Default encoding rules leave me puzzled...

by kzwix (Sexton)
on Jun 20, 2014 at 08:55 UTC
kzwix has asked for the wisdom of the Perl Monks concerning the following question:

Hello, ô wise ones,

I'm using Perl under an UTF-8 Linux environment (LC_ALL='en_US.UTF-8'), with a perl script which is in an UTF-8-encoded file.

This script states "use utf8;" on one of its first lines, and then, I have some scalar definitions which use accentuated characters (I'm French, so there are some 'é', 'è', 'à', 'ô', 'ù', etc.)

However, when I print strings defined in the script, I see they are garbled (the accentuated characters come out as ugly white squares on the black background of my Putty terminal - Which is ALSO configured to use UTF-8)

Now, if I write :
binmode STDOUT, ':encoding(UTF-8)';
and do the same for STDERR, I get no more garbled characters, they all come out cleanly.

My question is: Why do I have to specify this encoding ? I thought that Perl adapted to its environment, and the localization environment variables should all be readable, right ?

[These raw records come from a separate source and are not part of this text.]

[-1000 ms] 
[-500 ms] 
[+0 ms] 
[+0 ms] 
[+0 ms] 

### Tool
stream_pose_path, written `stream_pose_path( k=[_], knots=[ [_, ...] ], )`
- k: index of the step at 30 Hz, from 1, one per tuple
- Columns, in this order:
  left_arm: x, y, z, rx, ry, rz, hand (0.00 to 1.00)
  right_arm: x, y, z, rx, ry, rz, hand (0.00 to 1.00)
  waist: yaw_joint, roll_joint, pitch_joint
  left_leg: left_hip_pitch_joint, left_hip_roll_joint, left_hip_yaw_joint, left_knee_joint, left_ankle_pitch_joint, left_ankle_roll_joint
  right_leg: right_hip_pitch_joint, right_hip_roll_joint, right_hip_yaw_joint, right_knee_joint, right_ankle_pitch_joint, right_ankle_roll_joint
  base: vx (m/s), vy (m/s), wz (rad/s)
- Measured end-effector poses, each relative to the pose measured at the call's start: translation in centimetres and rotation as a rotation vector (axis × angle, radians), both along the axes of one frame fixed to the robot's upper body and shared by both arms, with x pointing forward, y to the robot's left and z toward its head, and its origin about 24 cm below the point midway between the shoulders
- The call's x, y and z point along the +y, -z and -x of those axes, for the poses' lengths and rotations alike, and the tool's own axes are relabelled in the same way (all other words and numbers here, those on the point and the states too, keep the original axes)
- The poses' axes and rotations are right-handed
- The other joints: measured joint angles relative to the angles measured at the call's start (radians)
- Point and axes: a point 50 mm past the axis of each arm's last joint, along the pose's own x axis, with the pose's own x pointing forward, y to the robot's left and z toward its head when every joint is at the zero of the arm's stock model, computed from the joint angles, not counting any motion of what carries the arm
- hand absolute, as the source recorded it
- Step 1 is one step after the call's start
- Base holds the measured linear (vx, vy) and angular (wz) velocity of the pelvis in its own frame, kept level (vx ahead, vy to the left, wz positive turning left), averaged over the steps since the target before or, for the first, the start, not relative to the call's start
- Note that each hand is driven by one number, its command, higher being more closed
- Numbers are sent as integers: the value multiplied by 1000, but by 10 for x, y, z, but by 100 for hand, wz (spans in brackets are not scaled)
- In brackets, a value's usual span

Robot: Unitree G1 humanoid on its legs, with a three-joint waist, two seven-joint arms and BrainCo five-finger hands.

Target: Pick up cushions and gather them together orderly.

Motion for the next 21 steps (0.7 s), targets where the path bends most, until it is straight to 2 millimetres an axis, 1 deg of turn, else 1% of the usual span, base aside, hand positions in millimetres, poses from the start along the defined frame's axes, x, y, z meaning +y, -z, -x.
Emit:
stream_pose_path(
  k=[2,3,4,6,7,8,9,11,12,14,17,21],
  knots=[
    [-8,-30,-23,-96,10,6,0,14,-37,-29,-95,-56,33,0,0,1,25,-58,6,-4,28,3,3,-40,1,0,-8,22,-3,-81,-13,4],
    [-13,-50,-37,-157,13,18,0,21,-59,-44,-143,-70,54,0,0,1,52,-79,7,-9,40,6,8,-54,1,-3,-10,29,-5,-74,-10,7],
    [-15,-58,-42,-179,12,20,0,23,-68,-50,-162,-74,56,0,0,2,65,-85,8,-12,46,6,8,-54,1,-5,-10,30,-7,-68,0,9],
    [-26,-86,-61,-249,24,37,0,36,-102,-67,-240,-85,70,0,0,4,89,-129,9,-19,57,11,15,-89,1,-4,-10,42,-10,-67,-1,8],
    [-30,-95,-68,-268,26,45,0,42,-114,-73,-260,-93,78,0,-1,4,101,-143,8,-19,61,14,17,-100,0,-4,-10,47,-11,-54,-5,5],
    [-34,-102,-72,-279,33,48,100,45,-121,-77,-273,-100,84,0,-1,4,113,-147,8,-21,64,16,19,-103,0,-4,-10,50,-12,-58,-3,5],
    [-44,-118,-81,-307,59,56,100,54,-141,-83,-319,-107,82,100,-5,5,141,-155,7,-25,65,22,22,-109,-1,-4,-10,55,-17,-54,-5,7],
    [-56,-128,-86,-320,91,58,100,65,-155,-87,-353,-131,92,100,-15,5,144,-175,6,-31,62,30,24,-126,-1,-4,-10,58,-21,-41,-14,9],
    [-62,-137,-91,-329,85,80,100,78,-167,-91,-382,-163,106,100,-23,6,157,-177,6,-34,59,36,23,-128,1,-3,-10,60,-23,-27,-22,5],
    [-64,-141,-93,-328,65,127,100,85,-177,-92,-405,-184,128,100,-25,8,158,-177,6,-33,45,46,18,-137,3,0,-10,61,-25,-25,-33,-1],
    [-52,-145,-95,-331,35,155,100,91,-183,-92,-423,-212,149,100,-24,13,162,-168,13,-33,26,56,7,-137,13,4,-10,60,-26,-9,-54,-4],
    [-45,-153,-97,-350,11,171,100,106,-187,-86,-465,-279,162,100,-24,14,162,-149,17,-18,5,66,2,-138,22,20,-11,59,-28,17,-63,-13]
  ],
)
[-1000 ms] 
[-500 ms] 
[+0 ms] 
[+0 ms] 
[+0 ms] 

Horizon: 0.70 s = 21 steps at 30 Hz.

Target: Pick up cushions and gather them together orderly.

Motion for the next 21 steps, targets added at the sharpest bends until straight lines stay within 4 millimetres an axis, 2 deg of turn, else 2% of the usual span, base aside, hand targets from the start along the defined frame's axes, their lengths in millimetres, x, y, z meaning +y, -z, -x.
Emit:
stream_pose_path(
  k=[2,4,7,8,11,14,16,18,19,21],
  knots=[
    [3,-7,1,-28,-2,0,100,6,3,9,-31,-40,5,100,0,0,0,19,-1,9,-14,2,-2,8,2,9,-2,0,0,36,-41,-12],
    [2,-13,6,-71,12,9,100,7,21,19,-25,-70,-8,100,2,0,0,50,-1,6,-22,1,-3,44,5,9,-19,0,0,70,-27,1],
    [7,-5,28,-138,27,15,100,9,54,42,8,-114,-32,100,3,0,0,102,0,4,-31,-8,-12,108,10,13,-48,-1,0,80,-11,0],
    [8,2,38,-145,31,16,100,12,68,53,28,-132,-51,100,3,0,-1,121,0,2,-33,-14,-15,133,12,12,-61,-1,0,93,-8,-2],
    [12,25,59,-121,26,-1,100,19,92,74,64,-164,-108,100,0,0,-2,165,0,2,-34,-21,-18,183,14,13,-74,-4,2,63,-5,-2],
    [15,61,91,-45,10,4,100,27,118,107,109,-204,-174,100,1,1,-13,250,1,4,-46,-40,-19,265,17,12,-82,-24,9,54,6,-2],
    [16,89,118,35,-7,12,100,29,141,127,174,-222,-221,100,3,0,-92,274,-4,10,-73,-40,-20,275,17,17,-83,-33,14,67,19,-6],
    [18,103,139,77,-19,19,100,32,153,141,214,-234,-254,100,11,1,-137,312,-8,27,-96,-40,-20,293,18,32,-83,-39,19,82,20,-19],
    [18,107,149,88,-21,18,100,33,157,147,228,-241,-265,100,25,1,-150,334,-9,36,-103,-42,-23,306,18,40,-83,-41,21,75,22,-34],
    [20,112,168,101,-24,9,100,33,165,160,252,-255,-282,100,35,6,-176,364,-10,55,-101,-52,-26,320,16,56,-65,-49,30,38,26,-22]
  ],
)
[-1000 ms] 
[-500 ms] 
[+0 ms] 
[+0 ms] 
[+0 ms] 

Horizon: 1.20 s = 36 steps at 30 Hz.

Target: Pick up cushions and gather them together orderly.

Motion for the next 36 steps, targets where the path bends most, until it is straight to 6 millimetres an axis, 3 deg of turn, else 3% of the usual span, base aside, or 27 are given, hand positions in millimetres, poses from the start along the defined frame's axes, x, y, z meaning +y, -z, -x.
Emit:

Can someone explain the reason to me, or point me to relevant documentation ?

Thanks in anticipation.

EDIT: Ok, so, after reading through all these fine answers, I think I understand better my problems, and the solutions:

  • I had probably tried a Perl version which DID take upon itself to automatically convert some streams, but not some others, and that had left me confused
  • I'm pretty sure, by now, that Perl "decodes" input from Latin-1, and "encodes" output to Latin-1, by default.
  • I've discovered a fine command-line switch, '-C' (you may read about it in the 'perlrun' documentation), which does exactly what I would have expected Perl to do, if called with the parameter 'L'. That is, '-CL' should decode STDIN from UTF-8, or encode STDOUT / STDERR to UTF-8, if such an encoding is mentioned in the 'LC_ALL', 'LC_TYPE', or 'LANG' environment variables.
  • Of course, using explicit encoding (or explicitly stating in the script that we want it autodetected) is best practice, even if a bit more cumbersome to write

Please feel free to correct me if you feel that my conclusions are false or misleading.

Re: Default encoding rules leave me puzzled...
by tobyink (Abbot) on Jun 20, 2014 at 10:02 UTC

    When you include the use utf8 pragma, all this says to Perl is that your script itself is written in UTF-8. It says nothing about what encoding it used by different filehandles.

    Regardless of your environment, handles in Perl default to operating as binary byte streams. (The exact details depend on whether you're on an MS-DOS-like machine or a Unix-like machine, but the results are much the same.) This is documented in PerlIO.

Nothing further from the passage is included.